Vehicles of every shape and size poked from the sand in mutilated shapes. The Iraqis stole from the Kuwaitis whatever vehicles they could to escape. Buses, construction vehicles, military trucks, Soviet era tanks, even luxury cars. The pilots of the Air Force A-10 Warthogs must have had a field day as they made pass after pass over the Iraqi forces, stalled on the highway in a miles-long traffic jam.
Rockets and depleted uranium shells tore into the Iraqi column, literally shredding them and turning vehicles inside out. I saw a full-size bus that had been torn open length wise and looked like a canoe. I wondered how many human remains were still out there. I doubted that the Iraqis were in any shape in the months following the Gulf War to recover many of their dead.
We continued south and back to Arifjan, leaving behind a part of history.

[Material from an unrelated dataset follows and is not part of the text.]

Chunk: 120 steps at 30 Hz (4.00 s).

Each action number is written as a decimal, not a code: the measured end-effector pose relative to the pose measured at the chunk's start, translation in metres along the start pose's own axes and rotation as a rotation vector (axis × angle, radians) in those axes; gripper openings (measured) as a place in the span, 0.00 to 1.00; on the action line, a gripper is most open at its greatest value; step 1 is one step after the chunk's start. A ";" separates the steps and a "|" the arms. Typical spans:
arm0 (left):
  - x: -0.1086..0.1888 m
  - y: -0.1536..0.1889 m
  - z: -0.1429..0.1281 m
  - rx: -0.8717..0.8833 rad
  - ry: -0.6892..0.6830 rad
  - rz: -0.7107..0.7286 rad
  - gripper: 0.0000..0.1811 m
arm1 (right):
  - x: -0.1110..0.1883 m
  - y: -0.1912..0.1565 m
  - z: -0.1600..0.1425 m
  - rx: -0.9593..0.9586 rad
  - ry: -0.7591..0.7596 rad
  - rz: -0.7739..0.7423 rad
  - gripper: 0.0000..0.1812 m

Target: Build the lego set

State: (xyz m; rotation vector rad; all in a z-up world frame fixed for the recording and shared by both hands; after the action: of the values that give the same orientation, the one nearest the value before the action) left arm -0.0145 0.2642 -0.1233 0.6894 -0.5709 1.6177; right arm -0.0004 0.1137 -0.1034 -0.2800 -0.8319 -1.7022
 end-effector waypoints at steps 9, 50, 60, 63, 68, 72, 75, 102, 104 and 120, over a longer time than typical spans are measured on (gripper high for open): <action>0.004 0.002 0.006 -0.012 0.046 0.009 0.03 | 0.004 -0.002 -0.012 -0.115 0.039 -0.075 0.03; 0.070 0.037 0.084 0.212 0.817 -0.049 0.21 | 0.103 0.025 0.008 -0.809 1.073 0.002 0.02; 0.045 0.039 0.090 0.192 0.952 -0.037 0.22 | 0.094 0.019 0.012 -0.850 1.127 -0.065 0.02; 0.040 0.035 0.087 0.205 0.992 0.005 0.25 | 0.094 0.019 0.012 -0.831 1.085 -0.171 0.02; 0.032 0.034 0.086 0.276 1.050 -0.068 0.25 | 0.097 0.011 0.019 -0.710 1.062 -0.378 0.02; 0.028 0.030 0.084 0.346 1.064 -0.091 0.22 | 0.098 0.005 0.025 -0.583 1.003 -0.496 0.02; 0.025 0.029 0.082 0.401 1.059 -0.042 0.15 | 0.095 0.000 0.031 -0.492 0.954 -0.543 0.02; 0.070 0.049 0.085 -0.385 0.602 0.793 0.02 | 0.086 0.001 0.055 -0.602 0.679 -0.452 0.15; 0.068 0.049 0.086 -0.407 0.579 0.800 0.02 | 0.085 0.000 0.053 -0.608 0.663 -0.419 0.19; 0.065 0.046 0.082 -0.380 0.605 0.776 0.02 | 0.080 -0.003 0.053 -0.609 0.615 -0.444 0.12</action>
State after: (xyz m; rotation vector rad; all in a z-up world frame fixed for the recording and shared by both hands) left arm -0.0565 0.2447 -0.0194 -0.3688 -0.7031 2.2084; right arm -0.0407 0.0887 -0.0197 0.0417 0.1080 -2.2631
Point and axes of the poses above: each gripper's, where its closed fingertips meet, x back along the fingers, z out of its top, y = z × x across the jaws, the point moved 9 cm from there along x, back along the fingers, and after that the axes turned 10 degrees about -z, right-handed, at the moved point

Tired, hot, sweaty and dirty, we turned in our trucks to the motorpool and our weapons to the arms room and shuffled back to the barracks.
Training was over.
A year of preparation and planning had come to an end. Ahead lay nearly another year of putting all of that training to the test. In just a few short days we would pull our first mission.
We were finally ready.
Sgt. Gary H. Underhill, a deputy with the Carson City Sheriff’s Office and married father of three, is a National Guardsman stationed with the 1864th Transportation Co., 1st Gun Truck Platoon in the Persian Gulf. Underhill will be writing about his experiences during the 12-month deployment of his unit during the largest deployment of Nevada Guardsmen in the history of the state.